Please reproduce each of the entries below exactly as they appear.

| DATA PROVIDED |
= Beginning of Section =

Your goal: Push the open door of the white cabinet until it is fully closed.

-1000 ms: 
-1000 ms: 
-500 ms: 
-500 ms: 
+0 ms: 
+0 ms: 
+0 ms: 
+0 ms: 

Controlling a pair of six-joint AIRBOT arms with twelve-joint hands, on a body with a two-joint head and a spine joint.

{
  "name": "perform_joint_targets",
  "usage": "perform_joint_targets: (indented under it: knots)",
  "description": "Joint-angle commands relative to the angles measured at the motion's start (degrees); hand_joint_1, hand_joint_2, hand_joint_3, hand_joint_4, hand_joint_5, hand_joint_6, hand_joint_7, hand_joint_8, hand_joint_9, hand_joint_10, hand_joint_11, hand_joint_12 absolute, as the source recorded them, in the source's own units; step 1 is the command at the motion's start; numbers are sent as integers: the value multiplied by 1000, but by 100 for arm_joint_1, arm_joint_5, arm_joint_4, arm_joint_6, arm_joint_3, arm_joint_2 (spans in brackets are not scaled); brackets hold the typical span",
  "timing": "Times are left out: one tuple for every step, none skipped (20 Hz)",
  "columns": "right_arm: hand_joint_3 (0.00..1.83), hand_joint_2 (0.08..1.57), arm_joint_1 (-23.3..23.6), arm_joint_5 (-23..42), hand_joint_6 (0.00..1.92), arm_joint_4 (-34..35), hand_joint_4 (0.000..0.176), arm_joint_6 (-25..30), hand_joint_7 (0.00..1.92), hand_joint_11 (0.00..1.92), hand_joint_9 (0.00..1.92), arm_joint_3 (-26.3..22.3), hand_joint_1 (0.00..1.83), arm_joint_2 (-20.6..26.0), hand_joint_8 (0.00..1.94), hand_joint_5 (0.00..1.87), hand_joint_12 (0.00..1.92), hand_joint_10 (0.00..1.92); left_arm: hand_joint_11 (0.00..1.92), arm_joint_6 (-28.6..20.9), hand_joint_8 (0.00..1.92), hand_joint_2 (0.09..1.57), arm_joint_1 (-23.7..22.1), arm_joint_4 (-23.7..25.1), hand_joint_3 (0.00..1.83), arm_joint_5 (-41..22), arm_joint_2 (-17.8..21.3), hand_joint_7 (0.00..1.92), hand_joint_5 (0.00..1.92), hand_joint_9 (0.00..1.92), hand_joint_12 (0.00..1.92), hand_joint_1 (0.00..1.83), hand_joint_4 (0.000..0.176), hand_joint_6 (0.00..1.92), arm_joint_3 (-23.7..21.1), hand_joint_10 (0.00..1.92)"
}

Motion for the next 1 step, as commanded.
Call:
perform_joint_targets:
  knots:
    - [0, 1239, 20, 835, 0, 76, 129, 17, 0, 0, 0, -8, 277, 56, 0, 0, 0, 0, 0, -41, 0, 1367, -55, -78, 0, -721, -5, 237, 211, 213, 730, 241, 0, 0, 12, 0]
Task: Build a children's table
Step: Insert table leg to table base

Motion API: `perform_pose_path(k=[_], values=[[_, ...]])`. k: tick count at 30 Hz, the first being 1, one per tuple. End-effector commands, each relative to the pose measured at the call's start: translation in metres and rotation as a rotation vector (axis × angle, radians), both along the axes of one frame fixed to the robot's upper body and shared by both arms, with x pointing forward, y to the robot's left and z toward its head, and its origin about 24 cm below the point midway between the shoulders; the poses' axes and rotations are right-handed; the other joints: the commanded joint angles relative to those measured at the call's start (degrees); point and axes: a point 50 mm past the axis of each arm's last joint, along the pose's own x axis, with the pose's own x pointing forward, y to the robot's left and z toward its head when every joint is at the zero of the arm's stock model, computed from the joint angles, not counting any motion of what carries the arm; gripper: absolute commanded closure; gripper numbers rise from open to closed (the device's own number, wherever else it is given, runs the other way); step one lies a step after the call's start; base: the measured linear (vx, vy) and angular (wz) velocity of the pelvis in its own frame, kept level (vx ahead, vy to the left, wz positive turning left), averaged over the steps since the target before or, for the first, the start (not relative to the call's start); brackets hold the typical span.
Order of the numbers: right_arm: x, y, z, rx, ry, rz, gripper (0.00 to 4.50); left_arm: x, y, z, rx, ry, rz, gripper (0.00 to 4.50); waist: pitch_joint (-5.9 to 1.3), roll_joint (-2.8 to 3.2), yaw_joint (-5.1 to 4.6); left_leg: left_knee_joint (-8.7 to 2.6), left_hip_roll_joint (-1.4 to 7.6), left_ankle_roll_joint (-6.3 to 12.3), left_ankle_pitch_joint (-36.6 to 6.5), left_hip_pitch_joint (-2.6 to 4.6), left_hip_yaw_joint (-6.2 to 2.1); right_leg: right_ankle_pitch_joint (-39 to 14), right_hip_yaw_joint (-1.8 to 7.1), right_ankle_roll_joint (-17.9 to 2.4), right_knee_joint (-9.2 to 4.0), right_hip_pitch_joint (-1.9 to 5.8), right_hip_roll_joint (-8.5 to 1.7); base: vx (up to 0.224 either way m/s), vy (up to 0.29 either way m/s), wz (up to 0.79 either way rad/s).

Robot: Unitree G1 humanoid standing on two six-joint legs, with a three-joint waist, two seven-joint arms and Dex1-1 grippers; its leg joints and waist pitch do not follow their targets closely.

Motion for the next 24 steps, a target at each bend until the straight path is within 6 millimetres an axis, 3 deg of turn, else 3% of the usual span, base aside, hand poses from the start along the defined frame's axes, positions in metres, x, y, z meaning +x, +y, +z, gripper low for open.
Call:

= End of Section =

| ANSWER TO THIS TASK |
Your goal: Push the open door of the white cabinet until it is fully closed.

-1000 ms: 
-1000 ms: 
-500 ms: 
-500 ms: 
+0 ms: 
+0 ms: 
+0 ms: 
+0 ms: 

Controlling a pair of six-joint AIRBOT arms with twelve-joint hands, on a body with a two-joint head and a spine joint.

{
  "name": "perform_joint_targets",
  "usage": "perform_joint_targets: (indented under it: knots)",
  "description": "Joint-angle commands relative to the angles measured at the motion's start (degrees); hand_joint_1, hand_joint_2, hand_joint_3, hand_joint_4, hand_joint_5, hand_joint_6, hand_joint_7, hand_joint_8, hand_joint_9, hand_joint_10, hand_joint_11, hand_joint_12 absolute, as the source recorded them, in the source's own units; step 1 is the command at the motion's start; numbers are sent as integers: the value multiplied by 1000, but by 100 for arm_joint_1, arm_joint_5, arm_joint_4, arm_joint_6, arm_joint_3, arm_joint_2 (spans in brackets are not scaled); brackets hold the typical span",
  "timing": "Times are left out: one tuple for every step, none skipped (20 Hz)",
  "columns": "right_arm: hand_joint_3 (0.00..1.83), hand_joint_2 (0.08..1.57), arm_joint_1 (-23.3..23.6), arm_joint_5 (-23..42), hand_joint_6 (0.00..1.92), arm_joint_4 (-34..35), hand_joint_4 (0.000..0.176), arm_joint_6 (-25..30), hand_joint_7 (0.00..1.92), hand_joint_11 (0.00..1.92), hand_joint_9 (0.00..1.92), arm_joint_3 (-26.3..22.3), hand_joint_1 (0.00..1.83), arm_joint_2 (-20.6..26.0), hand_joint_8 (0.00..1.94), hand_joint_5 (0.00..1.87), hand_joint_12 (0.00..1.92), hand_joint_10 (0.00..1.92); left_arm: hand_joint_11 (0.00..1.92), arm_joint_6 (-28.6..20.9), hand_joint_8 (0.00..1.92), hand_joint_2 (0.09..1.57), arm_joint_1 (-23.7..22.1), arm_joint_4 (-23.7..25.1), hand_joint_3 (0.00..1.83), arm_joint_5 (-41..22), arm_joint_2 (-17.8..21.3), hand_joint_7 (0.00..1.92), hand_joint_5 (0.00..1.92), hand_joint_9 (0.00..1.92), hand_joint_12 (0.00..1.92), hand_joint_1 (0.00..1.83), hand_joint_4 (0.000..0.176), hand_joint_6 (0.00..1.92), arm_joint_3 (-23.7..21.1), hand_joint_10 (0.00..1.92)"
}

Motion for the next 1 step, as commanded.
Call:
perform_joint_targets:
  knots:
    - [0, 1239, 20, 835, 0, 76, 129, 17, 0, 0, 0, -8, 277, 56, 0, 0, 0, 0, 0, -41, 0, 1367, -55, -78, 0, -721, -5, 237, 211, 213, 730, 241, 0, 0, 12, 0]
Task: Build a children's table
Step: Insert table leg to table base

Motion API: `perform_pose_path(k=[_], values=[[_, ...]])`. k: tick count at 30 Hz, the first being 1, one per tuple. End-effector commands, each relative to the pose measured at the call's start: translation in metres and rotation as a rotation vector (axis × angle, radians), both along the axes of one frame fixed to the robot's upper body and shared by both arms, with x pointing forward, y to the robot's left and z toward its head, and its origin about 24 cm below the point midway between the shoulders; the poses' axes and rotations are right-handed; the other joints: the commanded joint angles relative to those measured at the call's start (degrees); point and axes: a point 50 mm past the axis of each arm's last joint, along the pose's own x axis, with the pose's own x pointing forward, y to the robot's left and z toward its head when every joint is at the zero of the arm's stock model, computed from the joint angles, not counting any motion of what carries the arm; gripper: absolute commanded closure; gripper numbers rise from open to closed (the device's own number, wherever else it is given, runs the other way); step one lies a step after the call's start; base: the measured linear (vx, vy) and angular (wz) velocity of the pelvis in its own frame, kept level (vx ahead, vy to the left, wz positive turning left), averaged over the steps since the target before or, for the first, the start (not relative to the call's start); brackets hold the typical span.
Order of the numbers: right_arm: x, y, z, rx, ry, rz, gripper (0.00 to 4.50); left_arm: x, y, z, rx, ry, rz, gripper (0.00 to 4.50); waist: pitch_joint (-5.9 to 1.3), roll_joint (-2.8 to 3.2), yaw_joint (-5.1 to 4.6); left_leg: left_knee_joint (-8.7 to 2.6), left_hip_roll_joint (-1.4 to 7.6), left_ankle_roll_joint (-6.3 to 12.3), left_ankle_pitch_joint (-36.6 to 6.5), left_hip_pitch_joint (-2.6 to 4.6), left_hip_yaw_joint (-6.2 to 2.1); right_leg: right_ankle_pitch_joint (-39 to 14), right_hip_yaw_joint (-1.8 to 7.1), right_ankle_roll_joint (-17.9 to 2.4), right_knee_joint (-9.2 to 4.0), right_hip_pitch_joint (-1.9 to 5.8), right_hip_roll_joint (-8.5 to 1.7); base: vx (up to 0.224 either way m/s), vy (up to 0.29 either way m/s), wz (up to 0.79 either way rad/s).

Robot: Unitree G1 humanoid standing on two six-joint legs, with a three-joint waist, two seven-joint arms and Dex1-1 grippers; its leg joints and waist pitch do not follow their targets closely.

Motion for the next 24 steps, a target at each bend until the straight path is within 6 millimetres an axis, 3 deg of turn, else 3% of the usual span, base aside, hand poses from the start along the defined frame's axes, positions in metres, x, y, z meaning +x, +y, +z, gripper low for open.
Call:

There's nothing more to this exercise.